** RECORDS FOR THIS TASK follows **

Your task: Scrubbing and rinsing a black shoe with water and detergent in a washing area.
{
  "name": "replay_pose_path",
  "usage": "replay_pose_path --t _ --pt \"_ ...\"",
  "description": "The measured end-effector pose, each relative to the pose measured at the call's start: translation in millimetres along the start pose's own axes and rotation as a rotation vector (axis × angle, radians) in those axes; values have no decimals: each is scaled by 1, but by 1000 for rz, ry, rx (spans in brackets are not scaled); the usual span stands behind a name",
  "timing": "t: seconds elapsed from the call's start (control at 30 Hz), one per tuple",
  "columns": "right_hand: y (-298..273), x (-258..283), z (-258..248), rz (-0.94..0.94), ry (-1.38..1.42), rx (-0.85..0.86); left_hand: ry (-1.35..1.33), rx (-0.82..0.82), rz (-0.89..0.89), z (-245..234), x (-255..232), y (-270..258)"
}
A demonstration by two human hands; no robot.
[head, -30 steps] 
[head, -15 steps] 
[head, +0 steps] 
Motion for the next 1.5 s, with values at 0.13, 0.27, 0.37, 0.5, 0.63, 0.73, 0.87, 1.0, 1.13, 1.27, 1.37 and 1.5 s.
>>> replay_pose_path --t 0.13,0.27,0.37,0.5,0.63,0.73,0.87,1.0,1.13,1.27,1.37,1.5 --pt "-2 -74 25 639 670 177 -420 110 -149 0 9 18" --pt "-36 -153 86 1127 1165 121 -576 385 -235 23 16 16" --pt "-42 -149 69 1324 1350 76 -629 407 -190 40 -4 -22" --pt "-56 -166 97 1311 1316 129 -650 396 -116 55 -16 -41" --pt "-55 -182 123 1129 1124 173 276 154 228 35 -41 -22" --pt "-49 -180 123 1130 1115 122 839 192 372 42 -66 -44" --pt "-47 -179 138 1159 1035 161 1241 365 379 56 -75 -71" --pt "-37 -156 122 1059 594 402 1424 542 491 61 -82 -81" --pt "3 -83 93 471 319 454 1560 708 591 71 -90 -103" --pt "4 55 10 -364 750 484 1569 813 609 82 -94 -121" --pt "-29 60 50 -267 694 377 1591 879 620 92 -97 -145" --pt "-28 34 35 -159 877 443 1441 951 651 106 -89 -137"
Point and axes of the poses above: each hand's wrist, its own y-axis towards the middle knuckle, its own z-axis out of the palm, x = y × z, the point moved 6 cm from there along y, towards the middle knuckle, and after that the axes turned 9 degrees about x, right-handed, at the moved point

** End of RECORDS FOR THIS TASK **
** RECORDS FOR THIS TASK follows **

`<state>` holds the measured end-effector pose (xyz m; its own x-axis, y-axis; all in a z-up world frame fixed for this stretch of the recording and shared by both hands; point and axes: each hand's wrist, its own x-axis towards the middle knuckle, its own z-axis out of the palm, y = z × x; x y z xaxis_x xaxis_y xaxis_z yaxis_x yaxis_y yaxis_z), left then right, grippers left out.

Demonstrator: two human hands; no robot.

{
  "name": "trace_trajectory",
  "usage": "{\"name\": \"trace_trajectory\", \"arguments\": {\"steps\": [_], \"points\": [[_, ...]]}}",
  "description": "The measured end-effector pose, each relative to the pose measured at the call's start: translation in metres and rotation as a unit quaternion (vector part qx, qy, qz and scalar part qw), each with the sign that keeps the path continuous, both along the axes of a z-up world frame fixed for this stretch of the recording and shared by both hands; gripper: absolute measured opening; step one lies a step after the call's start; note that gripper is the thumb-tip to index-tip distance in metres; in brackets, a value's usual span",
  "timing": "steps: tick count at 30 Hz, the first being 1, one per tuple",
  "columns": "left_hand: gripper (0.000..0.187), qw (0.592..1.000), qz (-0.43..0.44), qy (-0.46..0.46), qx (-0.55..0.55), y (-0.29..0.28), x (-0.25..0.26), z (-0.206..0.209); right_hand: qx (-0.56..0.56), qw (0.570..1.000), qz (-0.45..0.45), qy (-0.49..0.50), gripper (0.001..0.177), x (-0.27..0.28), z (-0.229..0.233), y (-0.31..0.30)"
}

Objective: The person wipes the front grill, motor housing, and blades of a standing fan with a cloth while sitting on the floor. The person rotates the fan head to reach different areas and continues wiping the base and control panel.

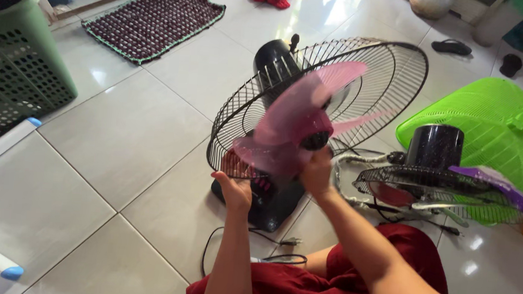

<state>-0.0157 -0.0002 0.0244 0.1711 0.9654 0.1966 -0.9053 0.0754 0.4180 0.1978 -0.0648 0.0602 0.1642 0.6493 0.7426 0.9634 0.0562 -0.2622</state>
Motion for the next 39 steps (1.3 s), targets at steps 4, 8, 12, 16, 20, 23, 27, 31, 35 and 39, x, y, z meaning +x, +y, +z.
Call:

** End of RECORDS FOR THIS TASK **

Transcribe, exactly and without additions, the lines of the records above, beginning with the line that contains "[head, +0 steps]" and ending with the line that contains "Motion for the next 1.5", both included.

#### [ANSWER SPACE]
[head, +0 steps] 
Motion for the next 1.5 s, with values at 0.13, 0.27, 0.37, 0.5, 0.63, 0.73, 0.87, 1.0, 1.13, 1.27, 1.37 and 1.5 s.

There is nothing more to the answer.